Problem requirements — How many lines in this material include the string "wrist"? Answer with the number and nothing further.

(Data excerpt Opens)

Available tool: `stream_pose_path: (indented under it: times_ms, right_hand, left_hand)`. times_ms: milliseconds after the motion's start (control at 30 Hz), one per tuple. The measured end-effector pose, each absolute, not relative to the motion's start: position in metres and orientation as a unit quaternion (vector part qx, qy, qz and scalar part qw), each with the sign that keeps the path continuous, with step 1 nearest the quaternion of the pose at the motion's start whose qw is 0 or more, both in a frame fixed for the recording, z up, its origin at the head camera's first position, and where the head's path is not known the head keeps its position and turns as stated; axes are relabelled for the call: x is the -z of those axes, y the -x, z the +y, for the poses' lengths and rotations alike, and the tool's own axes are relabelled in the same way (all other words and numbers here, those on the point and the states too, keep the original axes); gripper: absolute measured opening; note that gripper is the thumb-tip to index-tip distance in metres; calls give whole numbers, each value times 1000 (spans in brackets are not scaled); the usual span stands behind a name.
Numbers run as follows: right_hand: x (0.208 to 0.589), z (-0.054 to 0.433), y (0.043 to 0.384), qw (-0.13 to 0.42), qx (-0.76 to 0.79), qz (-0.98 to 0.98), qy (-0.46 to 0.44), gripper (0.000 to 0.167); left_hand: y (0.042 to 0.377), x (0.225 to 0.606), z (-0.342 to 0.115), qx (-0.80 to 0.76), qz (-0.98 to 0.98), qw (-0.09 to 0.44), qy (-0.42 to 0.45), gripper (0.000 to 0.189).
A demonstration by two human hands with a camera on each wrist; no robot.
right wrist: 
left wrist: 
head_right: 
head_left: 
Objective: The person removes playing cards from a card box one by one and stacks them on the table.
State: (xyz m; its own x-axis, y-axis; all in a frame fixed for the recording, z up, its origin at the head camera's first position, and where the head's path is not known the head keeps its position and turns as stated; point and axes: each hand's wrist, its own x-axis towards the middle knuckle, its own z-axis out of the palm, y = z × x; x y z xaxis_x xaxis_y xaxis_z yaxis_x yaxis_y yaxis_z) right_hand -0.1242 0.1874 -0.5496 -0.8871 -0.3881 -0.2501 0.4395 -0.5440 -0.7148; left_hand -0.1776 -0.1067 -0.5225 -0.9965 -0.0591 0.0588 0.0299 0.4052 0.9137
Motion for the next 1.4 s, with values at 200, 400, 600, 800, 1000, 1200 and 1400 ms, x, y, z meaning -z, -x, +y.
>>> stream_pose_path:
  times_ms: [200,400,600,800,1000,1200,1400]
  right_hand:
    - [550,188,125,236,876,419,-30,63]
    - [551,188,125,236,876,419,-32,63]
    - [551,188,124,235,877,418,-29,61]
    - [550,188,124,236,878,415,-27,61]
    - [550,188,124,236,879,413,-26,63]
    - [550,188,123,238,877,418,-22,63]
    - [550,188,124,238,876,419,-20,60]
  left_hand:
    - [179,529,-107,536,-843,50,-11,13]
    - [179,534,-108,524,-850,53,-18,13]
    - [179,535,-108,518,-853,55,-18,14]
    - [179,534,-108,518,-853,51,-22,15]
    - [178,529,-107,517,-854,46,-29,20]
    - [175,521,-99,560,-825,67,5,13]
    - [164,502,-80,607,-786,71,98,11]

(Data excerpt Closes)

Exercise response — 4